This is the Annotated Version of the Original Book. We had annotated it by adding 40% to 60% Long and Comprehensive Summary in the end of the book in Red font. Here is the Brief Description of the book.

Introduction

Frankenstein, written by Mary Shelley, is a gothic novel that explores the themes of science, ambition, and the consequences of playing god. Published in 1818, the novel has since become a classic of English literature, captivating readers with its haunting tale of a scientist’s creation and its tragic aftermath.

The Story

The story begins with Captain Robert Walton’s letters to his sister, detailing his journey to the Arctic. Walton’s ship becomes trapped in ice, and while the crew is stranded, they spot a man on a sled. This man is Victor Frankenstein, the protagonist of the novel. Victor shares his story with Walton, warning him of the dangers of his own pursuit of knowledge.

Victor’s Early Life

Victor Frankenstein grows up in Geneva, Switzerland, in a loving and supportive family. He develops a deep interest in natural philosophy and chemistry, becoming fascinated with the idea of creating life. He attends the University of Ingolstadt, where he becomes consumed by his experiments.

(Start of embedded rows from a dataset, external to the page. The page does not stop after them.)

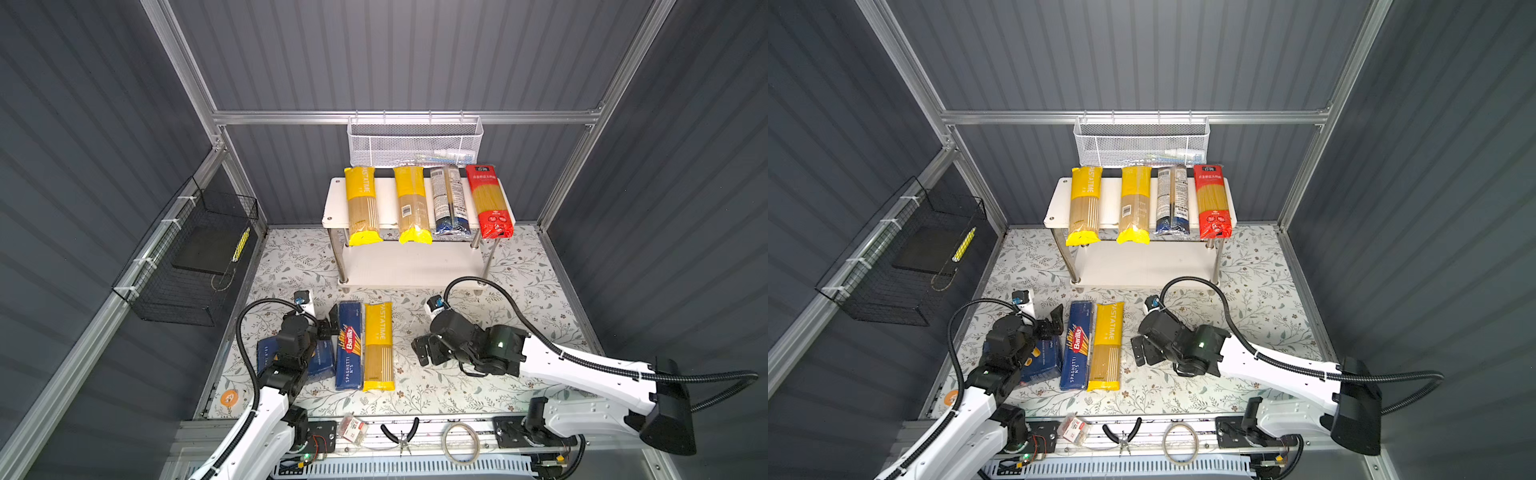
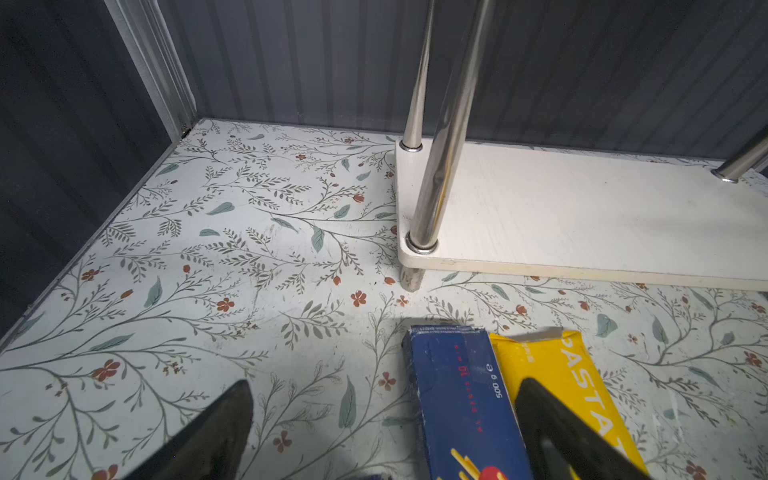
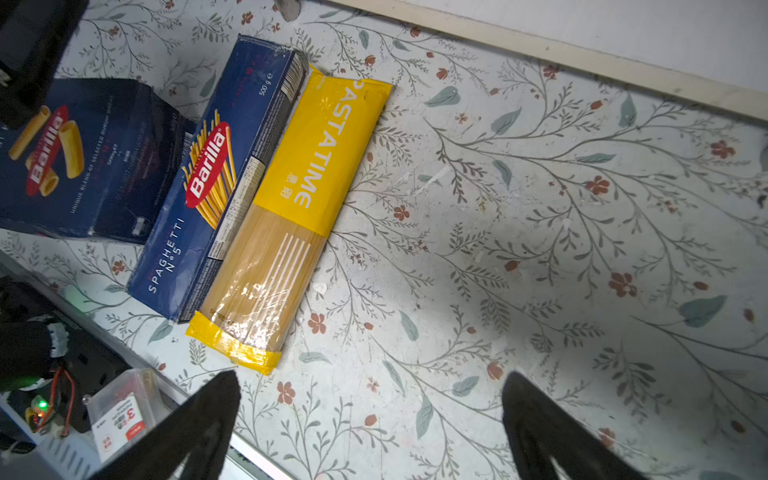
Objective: Place and organize the pasta boxes and bags onto the shelf
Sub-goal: 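Withdraw the right gripper from the shelf toward the last yellow bag, then lower the right gripper over the last yellow bag beside the Barilla box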
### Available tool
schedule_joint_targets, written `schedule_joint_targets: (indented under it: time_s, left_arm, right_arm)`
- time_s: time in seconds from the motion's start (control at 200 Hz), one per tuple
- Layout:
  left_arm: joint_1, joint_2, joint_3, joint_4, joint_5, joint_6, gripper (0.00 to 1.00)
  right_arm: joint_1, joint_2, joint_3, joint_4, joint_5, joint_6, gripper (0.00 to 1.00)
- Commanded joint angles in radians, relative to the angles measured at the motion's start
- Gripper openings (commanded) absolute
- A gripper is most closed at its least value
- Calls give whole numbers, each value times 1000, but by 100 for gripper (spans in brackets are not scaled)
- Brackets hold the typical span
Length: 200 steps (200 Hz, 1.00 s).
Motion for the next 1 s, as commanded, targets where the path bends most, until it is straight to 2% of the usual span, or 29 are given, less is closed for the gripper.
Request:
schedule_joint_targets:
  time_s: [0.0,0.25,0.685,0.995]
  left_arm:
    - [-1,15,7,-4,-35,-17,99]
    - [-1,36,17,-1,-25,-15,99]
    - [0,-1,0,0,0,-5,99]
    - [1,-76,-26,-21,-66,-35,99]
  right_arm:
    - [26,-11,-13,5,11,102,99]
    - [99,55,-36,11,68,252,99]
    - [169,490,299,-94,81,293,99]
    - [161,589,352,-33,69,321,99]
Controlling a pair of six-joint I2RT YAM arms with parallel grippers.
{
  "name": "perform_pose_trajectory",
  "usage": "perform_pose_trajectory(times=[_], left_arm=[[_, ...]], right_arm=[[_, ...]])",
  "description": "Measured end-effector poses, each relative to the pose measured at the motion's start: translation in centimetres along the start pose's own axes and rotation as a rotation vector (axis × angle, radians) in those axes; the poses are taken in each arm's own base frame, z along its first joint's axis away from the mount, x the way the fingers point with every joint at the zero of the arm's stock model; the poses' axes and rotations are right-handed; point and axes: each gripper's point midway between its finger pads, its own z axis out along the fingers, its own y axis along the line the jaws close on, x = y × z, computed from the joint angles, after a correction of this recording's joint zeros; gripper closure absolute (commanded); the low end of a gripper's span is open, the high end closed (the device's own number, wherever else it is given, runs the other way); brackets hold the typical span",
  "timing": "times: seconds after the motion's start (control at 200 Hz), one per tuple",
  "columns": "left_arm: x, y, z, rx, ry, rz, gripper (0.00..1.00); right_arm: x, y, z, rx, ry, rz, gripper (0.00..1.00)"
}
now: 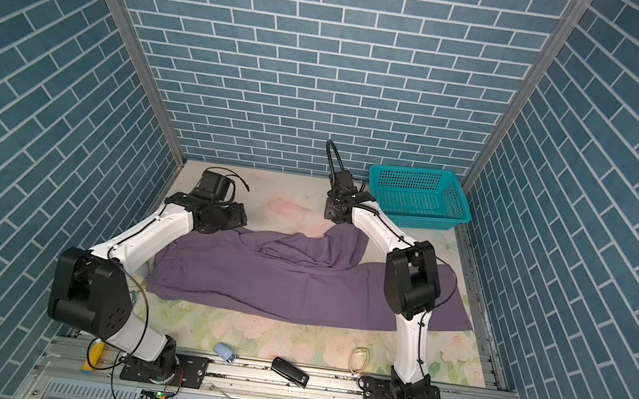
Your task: Fold and stack the trousers
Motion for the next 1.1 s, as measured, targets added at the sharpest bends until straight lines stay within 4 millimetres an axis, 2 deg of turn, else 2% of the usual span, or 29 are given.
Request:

The Creation of the Monster

Victor successfully brings his creation to life, but he is horrified by its appearance and immediately rejects it. The monster, abandoned and alone, seeks refuge in the wilderness. He learns about human society by observing a family living in a cottage and becomes increasingly lonely and bitter.

The Monster’s Revenge

The monster confronts Victor, demanding that he create a female companion for him. Victor reluctantly agrees but ultimately destroys the second creature before completing it. Enraged, the monster vows revenge on Victor and his loved ones. He kills Victor’s younger brother, William, and frames the family’s servant, Justine, for the murder.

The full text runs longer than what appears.